Audi cède l'iconique studio Italdesign aux mains américaines
Ah, l'automobile et ses rebondissements ! Qui aurait cru qu'un jour, le sage Audi déciderait de laisser échapper son trésor, l'emblématique studio Italdesign ? C'est comme si un chef cuisinier passionné décidait de lâcher son tablier pour se mettre à vendre des hot-dogs au coin de la rue. Italdesign, ce nom qui évoque presque un parfum de classicisme automobile — pensez à la Golf, la Scirocco et autres joyaux emblématiques — que l'on croyait indéfectiblement lié à l'excellence allemande, se retrouve maintenant dans les bras d'une entreprise américaine dont presque personne n'a entendu parler : UST. Oui, vous avez bien lu, une société qui joue dans la cour de la technologie plutôt que de l'automobile.
Cinq minutes de silence pour la légende d'Italdesign. En 15 ans sous le giron d'Audi, ce studio a été le témoin d'une époque où l'innovation et le savoir-faire traditionnel pouvaient coexister sans trop de fracas. Maintenant, il est temps de faire place à un futur teinté de cybersécurité et d'« intelligence artificielle » — des mots à la mode qui font souvent flipper les puristes. Oui, UST semble vouloir marier son expertise numérique avec l'héritage du maestro Giorgetto Giugiaro, comme si un chef étoilé tentait de réinventer la cuisine en y ajoutant de la poudre de perlimpinpin.

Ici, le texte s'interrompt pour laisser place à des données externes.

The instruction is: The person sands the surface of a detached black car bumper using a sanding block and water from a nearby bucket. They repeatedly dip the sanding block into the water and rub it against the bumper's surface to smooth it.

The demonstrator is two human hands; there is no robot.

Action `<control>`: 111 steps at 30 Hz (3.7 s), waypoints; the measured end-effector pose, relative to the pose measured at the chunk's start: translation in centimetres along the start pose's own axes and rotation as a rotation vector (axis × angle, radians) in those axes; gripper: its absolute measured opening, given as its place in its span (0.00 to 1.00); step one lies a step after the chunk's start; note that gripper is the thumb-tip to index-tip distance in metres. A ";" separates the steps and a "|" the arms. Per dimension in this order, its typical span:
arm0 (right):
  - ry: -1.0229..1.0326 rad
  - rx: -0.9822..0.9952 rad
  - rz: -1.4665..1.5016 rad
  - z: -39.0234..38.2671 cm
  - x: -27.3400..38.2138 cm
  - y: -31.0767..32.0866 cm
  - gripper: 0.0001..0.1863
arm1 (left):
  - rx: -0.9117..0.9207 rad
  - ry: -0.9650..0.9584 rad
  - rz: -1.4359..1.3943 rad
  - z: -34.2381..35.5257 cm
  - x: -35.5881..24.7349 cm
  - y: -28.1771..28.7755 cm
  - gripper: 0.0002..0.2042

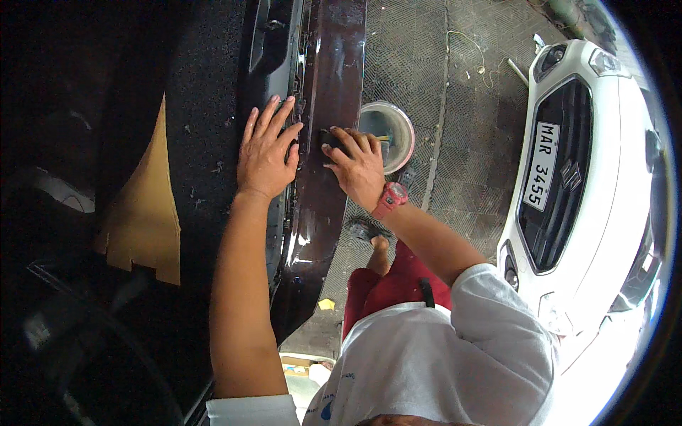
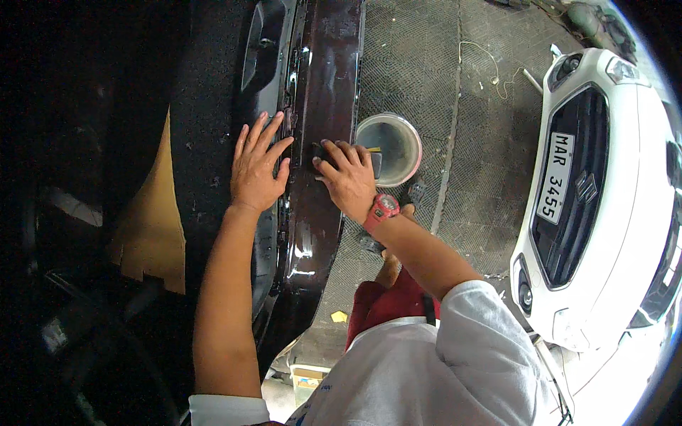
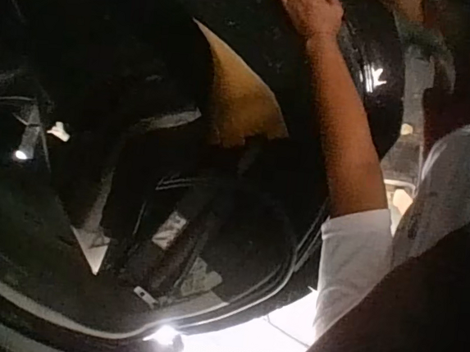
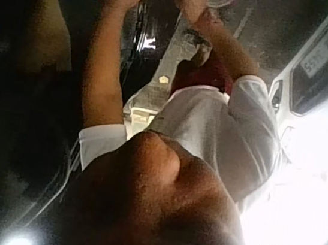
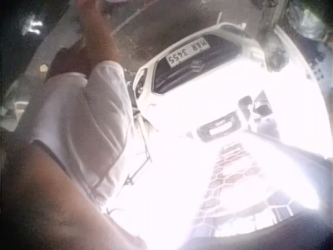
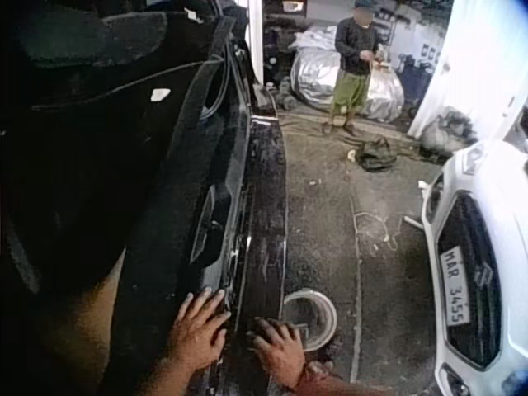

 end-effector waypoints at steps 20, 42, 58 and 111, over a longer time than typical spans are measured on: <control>-0.128 -0.116 -0.188 18.4 -10.6 -3.5 0.19 | 0.006 -0.008 -0.023 1.4 -0.3 -0.1 0.19; -0.012 0.037 0.027 8.2 -5.8 -2.1 0.23 | 0.061 0.087 -0.045 0.6 -0.1 0.1 0.18; 0.176 0.057 -0.012 13.0 -10.3 -2.2 0.23 | 0.115 0.151 -0.023 0.2 -0.3 0.2 0.19; -0.067 0.025 -0.037 20.2 -13.6 -3.5 0.22 | 0.096 0.155 -0.005 0.8 -0.2 0.0 0.18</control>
Point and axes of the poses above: each hand's wrist, its own z-axis towards the middle knuckle, its own y-axis out of the back of the hand, x = y × z, the point moved 1 cm from there along z, towards the middle knuckle, and after that the axes turned 15 degrees about -z, right-handed, at the moved point
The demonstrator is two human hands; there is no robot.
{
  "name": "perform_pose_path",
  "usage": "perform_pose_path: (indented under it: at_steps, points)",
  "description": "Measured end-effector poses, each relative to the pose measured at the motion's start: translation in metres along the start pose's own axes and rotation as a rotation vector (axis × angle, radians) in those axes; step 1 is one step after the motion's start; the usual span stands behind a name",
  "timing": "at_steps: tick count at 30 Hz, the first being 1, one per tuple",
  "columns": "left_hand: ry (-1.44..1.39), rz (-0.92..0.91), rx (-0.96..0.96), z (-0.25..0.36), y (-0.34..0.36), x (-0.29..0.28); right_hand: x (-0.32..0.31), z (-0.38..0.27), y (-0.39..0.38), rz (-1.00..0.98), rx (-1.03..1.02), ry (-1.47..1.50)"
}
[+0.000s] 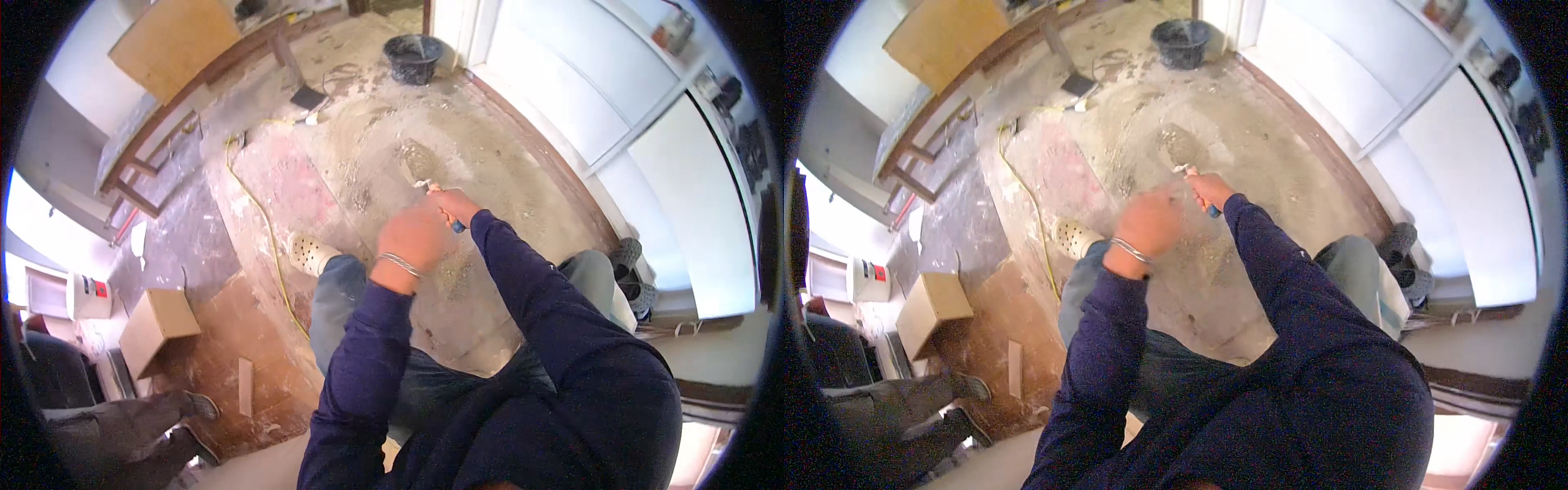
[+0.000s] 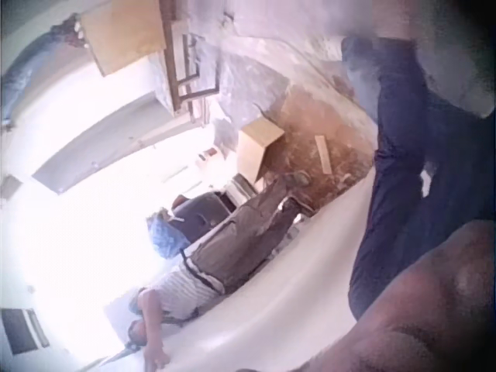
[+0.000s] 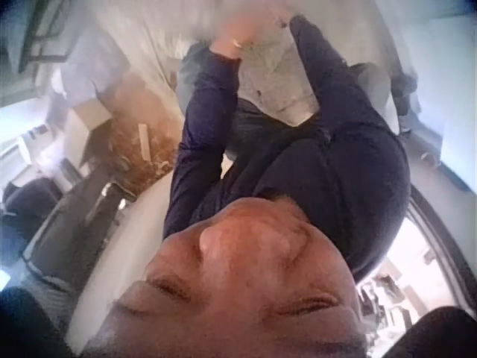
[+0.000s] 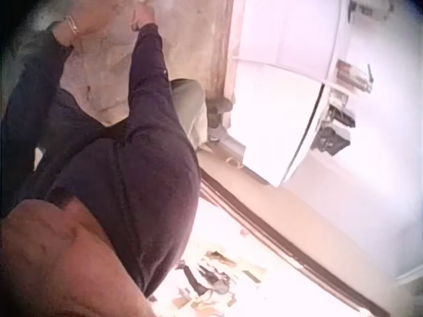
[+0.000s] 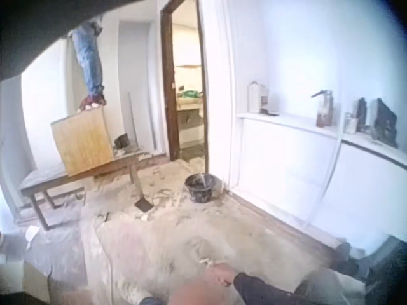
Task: Leveling a concrete floor using a trowel.
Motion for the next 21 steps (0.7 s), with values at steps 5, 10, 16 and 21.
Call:
perform_pose_path:
  at_steps: [5, 10, 16, 21]
  points:
    - [-0.105, 0.277, -0.164, -0.066, -0.016, -0.010, 0.014, -0.063, -0.107, -0.124, 0.135, 0.209]
    - [-0.716, 0.384, -0.389, -0.093, -0.027, -0.021, -0.003, -0.031, -0.201, 0.016, 0.075, 0.309]
    - [-0.776, 0.463, 0.006, 0.002, -0.040, -0.167, -0.013, 0.023, -0.223, 0.100, -0.030, 0.361]
    - [-0.932, 0.078, 0.250, 0.138, -0.148, -0.373, 0.000, 0.017, -0.231, 0.097, 0.104, 0.316]
Point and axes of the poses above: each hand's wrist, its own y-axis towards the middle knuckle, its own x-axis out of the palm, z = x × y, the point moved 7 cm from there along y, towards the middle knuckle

Le transfert de propriété est en lui-même une farce exemplaire. Qui aurait pu imaginer qu’une marque allemande, symbole de la rigueur et de l'excellence, déciderait de céder son patrimoine à une entreprise technologique californienne ? UST, fondée en 1999, employant 30 000 personnes à travers le monde, est plus connue pour ses services d'analyse de données que pour son talent en design automobile. Et pour couronner le tout, Audi, plutôt que de faire un véritable rachat par un autre constructeur, se contente de passer le flambeau à une start-up plus inconsciente qu'aveuglée par ses propres ambitions. Cela fait penser à confier les clés d'une Ferrari à un étudiant en première année d'un institut de technologie — des accidents en perspective.
Le dernier projet d'Italdesign sous l'ère Audi a été à la fois fades et prémonitoires. Un concept de coupé électrique, présenté non pas comme une voiture, mais comme un hologramme. Hologramme ! Le futur de la mobilité, mes amis, n'est-ce pas un peu triste de voir que la matière se dissout au profit du virtuel ? C'est une manière polie de dire que tout ce qui est tangible devient démodé. Mais restons optimistes, car l'esprit de Giugiaro, malgré son éloignement vers sa propre aventure avec GFG Style, semble toujours vibrer dans les coeurs des véritables passionnés d'automobile.
Dans cette folie, ceux qui ont vu l'émergence de la Golf de première génération ou du sexy Scirocco ne peuvent s'empêcher de soupirer. Cette ère n’est pas seulement un changement de propriétaire ; c'est la fin d'un cycle, un déchirement dans le tissu même de l'industrie automobile. Au moment où la technology prend les rênes, on est en droit de se demander si la passion pour le design et l'ingénierie primordiale pourra survivre à cette vague numérique imprévisible.
Il semblerait que le design automobile soit au bord d’un important bouleversement. Espérons que cette aventure américaine soit juste une phase transitoire, et non la fin des chefs-d’œuvre que nous associons à Italdesign. Parce qu’au fond, laisser Audi derrière c’est un peu comme demander à un grand chocolatier de passer à la production de barres chocolatées bas de gamme : cela fait mal au cœur.